-- Material provided follows --

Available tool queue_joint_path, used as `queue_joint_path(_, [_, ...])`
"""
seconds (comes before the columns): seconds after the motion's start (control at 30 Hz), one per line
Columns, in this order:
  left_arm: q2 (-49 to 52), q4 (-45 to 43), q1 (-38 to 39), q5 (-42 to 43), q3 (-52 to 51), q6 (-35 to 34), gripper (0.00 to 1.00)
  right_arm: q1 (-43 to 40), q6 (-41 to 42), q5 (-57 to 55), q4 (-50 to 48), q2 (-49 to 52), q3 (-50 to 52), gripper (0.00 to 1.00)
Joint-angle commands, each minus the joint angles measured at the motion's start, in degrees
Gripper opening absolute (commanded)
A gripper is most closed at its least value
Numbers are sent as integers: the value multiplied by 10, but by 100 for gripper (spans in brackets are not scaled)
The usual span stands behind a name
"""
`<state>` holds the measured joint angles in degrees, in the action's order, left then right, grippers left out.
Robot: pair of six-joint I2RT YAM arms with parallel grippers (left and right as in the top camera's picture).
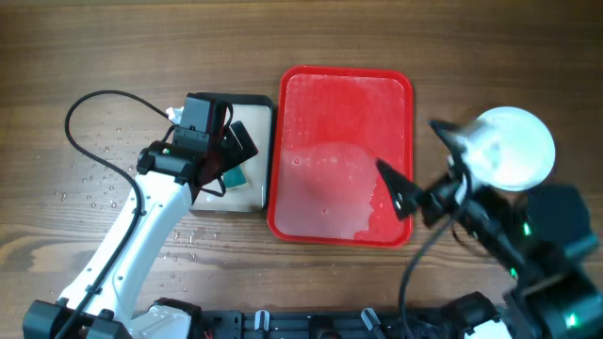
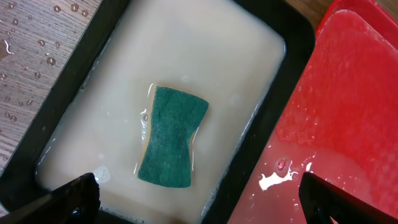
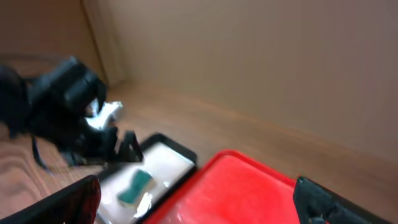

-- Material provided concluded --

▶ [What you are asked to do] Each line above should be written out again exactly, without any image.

▶ [Result of the exercise]
Available tool queue_joint_path, used as `queue_joint_path(_, [_, ...])`
"""
seconds (comes before the columns): seconds after the motion's start (control at 30 Hz), one per line
Columns, in this order:
  left_arm: q2 (-49 to 52), q4 (-45 to 43), q1 (-38 to 39), q5 (-42 to 43), q3 (-52 to 51), q6 (-35 to 34), gripper (0.00 to 1.00)
  right_arm: q1 (-43 to 40), q6 (-41 to 42), q5 (-57 to 55), q4 (-50 to 48), q2 (-49 to 52), q3 (-50 to 52), gripper (0.00 to 1.00)
Joint-angle commands, each minus the joint angles measured at the motion's start, in degrees
Gripper opening absolute (commanded)
A gripper is most closed at its least value
Numbers are sent as integers: the value multiplied by 10, but by 100 for gripper (spans in brackets are not scaled)
The usual span stands behind a name
"""
`<state>` holds the measured joint angles in degrees, in the action's order, left then right, grippers left out.
Robot: pair of six-joint I2RT YAM arms with parallel grippers (left and right as in the top camera's picture).

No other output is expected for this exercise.